### Problem statement
Take the lines from the one with "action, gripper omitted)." through the end of the material below and repeat them exactly, dropping every picture.

────

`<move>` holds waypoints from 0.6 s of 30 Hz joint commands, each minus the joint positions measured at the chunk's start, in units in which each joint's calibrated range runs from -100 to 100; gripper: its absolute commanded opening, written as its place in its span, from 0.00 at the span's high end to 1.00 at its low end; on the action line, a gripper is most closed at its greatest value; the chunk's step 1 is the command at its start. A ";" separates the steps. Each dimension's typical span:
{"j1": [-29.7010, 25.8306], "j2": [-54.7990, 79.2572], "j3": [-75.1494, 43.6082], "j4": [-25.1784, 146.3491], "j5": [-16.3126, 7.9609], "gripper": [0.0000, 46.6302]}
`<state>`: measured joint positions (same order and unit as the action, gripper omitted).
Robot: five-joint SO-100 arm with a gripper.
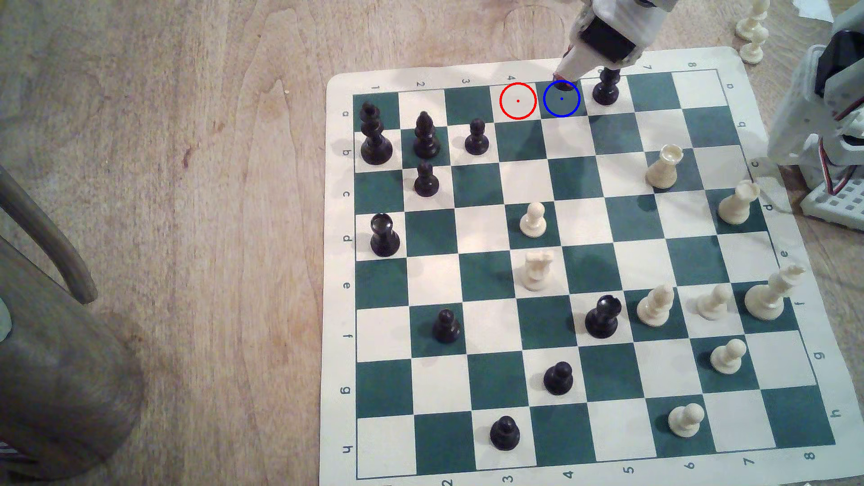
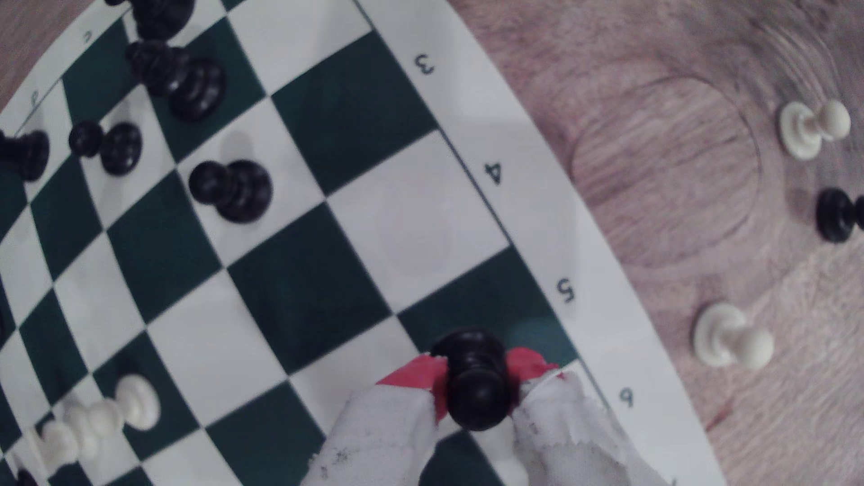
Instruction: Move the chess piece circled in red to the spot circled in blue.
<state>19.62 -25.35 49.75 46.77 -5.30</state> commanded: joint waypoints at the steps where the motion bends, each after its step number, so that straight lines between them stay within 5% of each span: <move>1: 0.84 1.66 -1.07 -0.99 0.39 1.00; 18: 1.15 12.61 -6.05 -5.74 0.00 0.99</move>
<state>20.80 -12.78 47.40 41.75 -4.96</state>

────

### Response box
`<state>`: measured joint positions (same order and unit as the action, gripper omitted).
Robot: five-joint SO-100 arm with a gripper.
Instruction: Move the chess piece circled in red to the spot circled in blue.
<state>19.62 -25.35 49.75 46.77 -5.30</state> commanded: joint waypoints at the steps where the motion bends, each after its step number, so that straight lines between them stay within 5% of each span: <move>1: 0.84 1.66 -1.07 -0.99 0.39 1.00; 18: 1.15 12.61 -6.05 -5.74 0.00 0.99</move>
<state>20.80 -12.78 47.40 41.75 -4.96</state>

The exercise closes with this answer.